Risk diversification

The Company intends to maintain a relatively focused portfolio, seeking capital growth by investing in approximately 20 to 40 securities. The Company will not invest more than 15 per cent of the gross assets of the Company at the time of investment in any one security. However, the Company may invest up to 50 per cent of the gross assets of the Company at the time of investment in an investment company subsidiary, subject always to other restrictions set out in this investment policy and the Listing Rules.

The Company intends to be fully invested whenever possible. However, during periods in which changes in economic conditions or other factors so warrant, the Investment Manager may reduce the Company’s exposure to one or more asset classes and increase the Company’s position in cash and/or money market instruments.

Gearing

The Company may borrow to gear the Company’s returns when the Investment Manager believes it is in shareholders’ interests to do so. The Company’s investment policy and the Articles permit the Company to incur borrowing up to a sum equal to two times the adjusted total of capital and reserves. Any change to the Company’s borrowing policy will only be made with the approval of shareholders by special resolution.

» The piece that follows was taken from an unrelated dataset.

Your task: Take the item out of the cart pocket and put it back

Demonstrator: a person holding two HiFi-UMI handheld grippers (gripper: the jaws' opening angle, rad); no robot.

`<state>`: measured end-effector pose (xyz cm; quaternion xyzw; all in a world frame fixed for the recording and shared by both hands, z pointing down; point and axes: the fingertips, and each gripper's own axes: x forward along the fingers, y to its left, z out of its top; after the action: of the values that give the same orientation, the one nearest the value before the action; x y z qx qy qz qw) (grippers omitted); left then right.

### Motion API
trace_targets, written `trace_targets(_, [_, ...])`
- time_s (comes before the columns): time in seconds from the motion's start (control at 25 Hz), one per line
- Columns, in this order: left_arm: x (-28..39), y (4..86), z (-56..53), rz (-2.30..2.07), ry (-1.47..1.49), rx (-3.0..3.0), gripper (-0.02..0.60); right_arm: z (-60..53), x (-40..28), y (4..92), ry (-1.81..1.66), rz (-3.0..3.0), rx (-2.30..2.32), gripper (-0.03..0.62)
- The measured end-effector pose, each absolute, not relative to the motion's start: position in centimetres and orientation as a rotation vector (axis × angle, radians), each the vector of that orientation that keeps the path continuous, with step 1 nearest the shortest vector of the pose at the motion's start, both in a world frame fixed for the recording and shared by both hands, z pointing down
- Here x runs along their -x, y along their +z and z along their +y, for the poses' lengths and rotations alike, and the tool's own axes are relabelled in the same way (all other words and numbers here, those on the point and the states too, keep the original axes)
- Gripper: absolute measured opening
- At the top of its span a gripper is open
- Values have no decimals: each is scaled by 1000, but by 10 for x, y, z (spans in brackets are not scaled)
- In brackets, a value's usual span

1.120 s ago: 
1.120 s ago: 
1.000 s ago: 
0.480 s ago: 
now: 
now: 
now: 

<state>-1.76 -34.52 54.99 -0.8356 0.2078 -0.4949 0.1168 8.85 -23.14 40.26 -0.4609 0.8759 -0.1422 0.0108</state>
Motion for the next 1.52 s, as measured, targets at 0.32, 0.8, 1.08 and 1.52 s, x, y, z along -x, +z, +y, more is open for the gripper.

The effect of gearing may be achieved without borrowing by investing in a range of different types of investments including derivatives. The Company will not enter into any investments which have the effect of increasing the Company’s net gearing beyond the above limit.

General

In addition to the above, the Company will observe the investment restrictions imposed from time to time by the Listing Rules which are applicable to investment companies with shares listed on the Official List of the United Kingdom Listing Authority under Chapter 15.

In accordance with the Listing Rules, the Company will manage and invest its assets in accordance with the Company’s investment policy. Any material changes in the principal investment policies and restrictions (as set out above) of the Company will only be made with the approval of shareholders by ordinary resolution.

In the event of any breach of the investment restrictions applicable to the Company, shareholders will be informed of the remedial actions to be taken by the Board and the Investment Manager by an announcement issued through a Regulatory Information Service approved by the FCA.

Dividend Policy

The Company may declare dividends as justified by funds available for distribution. The Company will not retain in respect of any accounting period an amount which is greater than 15 per cent of revenue profit in that period.

Capital Structure

The Company’s capital structure, including details of the powers of the Company’s Directors in relation to the issuing or buying back by the Company of its Shares, of shareholder authority for the purchase by the Company of its own Shares still valid at the period end and of acquisitions of own Shares, is summarised in note 17 to the financial statements.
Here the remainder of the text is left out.